Task item: Go through the data line by line from the top, retyping each exactly, and end with the line that contains "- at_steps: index".

Dataset content:
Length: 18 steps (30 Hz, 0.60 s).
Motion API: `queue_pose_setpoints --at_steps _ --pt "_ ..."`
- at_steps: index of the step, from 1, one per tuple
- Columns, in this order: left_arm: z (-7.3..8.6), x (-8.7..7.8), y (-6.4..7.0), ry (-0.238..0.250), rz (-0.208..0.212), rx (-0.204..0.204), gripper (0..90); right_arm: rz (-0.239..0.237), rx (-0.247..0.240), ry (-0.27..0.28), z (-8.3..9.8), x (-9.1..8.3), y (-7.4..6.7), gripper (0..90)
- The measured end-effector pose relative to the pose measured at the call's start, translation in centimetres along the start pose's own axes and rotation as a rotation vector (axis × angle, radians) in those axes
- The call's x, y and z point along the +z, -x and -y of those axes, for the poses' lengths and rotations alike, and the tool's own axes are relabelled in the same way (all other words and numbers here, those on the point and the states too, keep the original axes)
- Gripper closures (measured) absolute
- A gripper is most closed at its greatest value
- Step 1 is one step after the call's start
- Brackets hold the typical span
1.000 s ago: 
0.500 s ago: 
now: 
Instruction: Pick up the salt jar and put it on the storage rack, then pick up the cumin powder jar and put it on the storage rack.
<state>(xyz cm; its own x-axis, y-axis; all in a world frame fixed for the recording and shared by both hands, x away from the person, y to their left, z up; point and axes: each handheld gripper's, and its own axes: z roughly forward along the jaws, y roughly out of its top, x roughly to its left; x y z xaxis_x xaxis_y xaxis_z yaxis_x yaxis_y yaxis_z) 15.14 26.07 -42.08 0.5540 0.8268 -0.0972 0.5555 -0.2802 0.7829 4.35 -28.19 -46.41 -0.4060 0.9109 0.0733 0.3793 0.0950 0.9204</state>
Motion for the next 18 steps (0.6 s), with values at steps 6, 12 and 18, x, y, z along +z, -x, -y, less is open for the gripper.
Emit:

Your solution:
Length: 18 steps (30 Hz, 0.60 s).
Motion API: `queue_pose_setpoints --at_steps _ --pt "_ ..."`
- at_steps: index of the step, from 1, one per tuple

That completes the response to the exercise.